Lidar Compass: A Comparative Assessment Study of Doppler Wind Lidar Technologies
As 3D Winds remains the biggest unmet observation need in numerical weather forecasting, organizations around the globe are working to understand the potential impact of various types of measurements on forecast skill, and to understand value of the measurements, especially within current budget constraints. In addition to conventional, operationally-assimilated observations, additional wind observations being considered include Doppler Wind Lidar (e.g., like that demonstrated on ESA’s Aeolus), Atmospheric Motion Vector (AMV) winds from satellite imagery, and 3D-AMVs from temporally separated IR or microwave sounding systems.

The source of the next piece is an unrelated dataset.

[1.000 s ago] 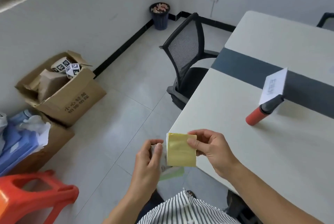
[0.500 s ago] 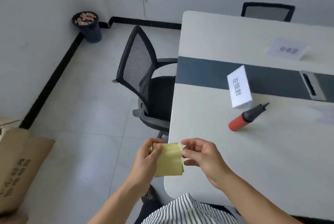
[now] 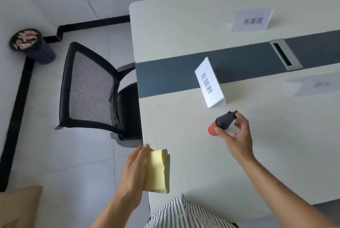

Satellite imagery, and IR and microwave sounder technologies have been demonstrated in space for decades, providing ample opportunity to optimize the technologies and retrievals, refine their data assimilation techniques, understand the impacts of and information content in the various bands and channels, and use this information to simplify and shrink systems to reduce size and cost. Doppler wind lidar, on the other hand, has only a 3.5 year history in space, with a single instrument – ESA’s groundbreaking Aeolus mission that is already being operationally assimilated at international NWP centers. Like IR and/or microwave sounders that vary widely in technological approaches and architectures (e.g., dispersive vs. Fourier transform spectrometers for IR sounding), Doppler lidars can be designed and built with a range of technologies and wavelengths, enabling wind measurements in different parts of the atmosphere with varying performance and cost metrics. With funding from NESDIS Joint Venture effort, and in support of future NOAA 3D-Winds architecture, we are currently performing a comparative assessment of measurement performance, technology readiness, mission complexity, and cost risks for a range of Doppler wind lidar (DWL) technologies. In this presentation we will review the various technologies to be studied, highlight some of their major differences, and summarize the work performed in the first ~6 months, including lidar radiometric performance modeling in combination with atmospheric optical properties (i.e., aerosol backscatter and extinction) provided by NASA GSFC’s Global Modeling and Assimilation Office.